Amanheceu frio hoje. Ao levantar, observei o novo dia – o sol nascendo de forma preguiçosa. Veio a questão: por que o mundo valoriza tanto o caos?
Durante a semana, tive um colóquio com alguém que, por educação, perguntou se estava tudo bem comigo. Respondi que sim — resposta automática quando não há intimidade. Acrescentei, quase sem pensar, que havia entendido que a incompletude faz parte da vida. Recebi um olhar de estranhamento. Naquele instante, percebi: não havia entendido nada do que eu havia dito.
Demorei anos para compreender certos paradoxos. Um grande amigo sempre me alertou: nunca seja refém de pessoas ou situações. É um embate constante. A liberdade não vem sem dor — nem sem coragem.
O mais inquietante é que as hipocrisias raramente se apresentam como tal. Muitas vezes, vestem-se de verdade. Estão por toda parte. Na medicina, fala-se em saúde enquanto se alimenta a doença. No ambiente corporativo, vendem-se discursos de crescimento e pertencimento, mas o que se vê é competição silenciosa, padronização e desgaste.

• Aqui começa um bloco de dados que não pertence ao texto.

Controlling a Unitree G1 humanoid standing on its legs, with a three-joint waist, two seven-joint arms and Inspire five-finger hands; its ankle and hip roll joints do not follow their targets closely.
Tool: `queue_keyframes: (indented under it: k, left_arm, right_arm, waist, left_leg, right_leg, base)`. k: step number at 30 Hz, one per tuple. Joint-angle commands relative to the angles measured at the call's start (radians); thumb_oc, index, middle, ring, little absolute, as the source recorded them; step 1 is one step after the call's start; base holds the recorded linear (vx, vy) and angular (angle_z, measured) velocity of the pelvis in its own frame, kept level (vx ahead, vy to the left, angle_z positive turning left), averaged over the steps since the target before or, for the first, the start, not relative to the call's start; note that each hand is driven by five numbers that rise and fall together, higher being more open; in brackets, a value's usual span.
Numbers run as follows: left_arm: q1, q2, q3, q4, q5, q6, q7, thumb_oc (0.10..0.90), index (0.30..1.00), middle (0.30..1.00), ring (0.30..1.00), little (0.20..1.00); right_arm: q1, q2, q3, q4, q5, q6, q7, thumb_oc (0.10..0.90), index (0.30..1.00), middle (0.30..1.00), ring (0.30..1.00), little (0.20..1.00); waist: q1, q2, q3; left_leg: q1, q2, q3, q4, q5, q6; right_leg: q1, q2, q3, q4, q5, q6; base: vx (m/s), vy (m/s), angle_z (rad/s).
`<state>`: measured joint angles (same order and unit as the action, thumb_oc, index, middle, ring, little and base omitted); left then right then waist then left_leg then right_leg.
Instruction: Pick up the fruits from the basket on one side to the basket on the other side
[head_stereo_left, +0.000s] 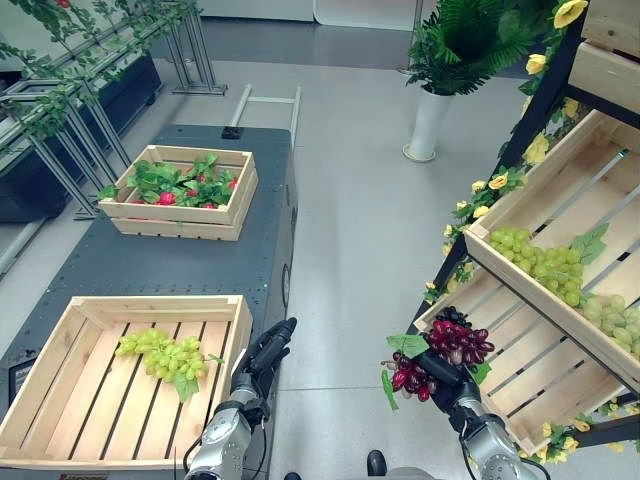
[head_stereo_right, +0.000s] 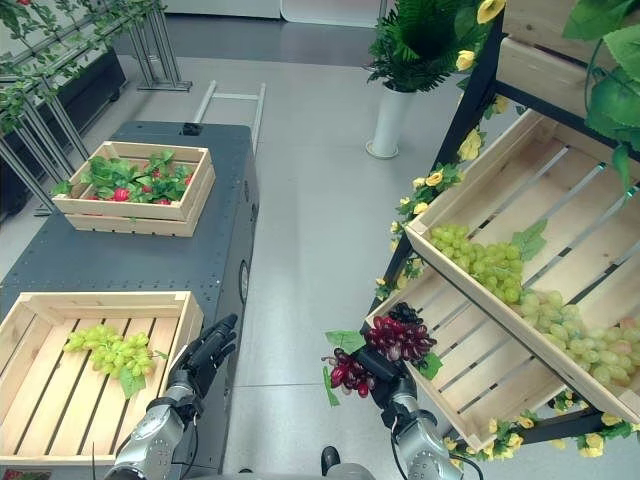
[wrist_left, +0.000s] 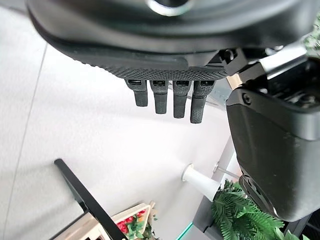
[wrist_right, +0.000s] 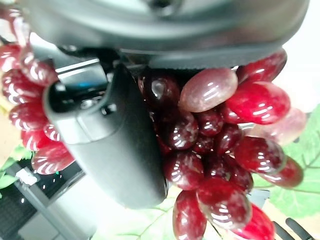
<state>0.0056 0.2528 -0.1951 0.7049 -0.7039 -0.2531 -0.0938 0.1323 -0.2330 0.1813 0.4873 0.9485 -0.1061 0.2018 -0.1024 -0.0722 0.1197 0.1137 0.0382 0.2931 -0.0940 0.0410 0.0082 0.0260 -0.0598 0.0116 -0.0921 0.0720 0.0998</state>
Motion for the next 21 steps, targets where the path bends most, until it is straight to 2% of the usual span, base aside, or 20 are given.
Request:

Tenho a impressão de que o mundo prefere o indivíduo em falta — sempre buscando, sempre incompleto. Como se o vazio fosse necessário para manter tudo em funcionamento. Uma engrenagem sustentada por desejo e medo.
Nas relações, o cenário talvez seja ainda mais delicado. Pessoas feridas, ferindo outras, ciclos que se repetem. Talvez por isso o afeto tenha migrado, tantas vezes, para o que não exige enfrentamento — como os animais, que não nos obrigam a encarar o abismo do outro.
Penso, às vezes, que herói é quem consegue permanecer indiferente a tudo isso. Não me ocorre ninguém. Talvez exista alguém que baste a si mesmo, imune ao ruído, inteiro. Aos demais, resta sobreviver — como pipas à mercê da tempestade.
Por aqui, sigo como uma biruta ao vento. Quem sabe, em algum momento, consiga ajudar algum viajante a encontrar direção.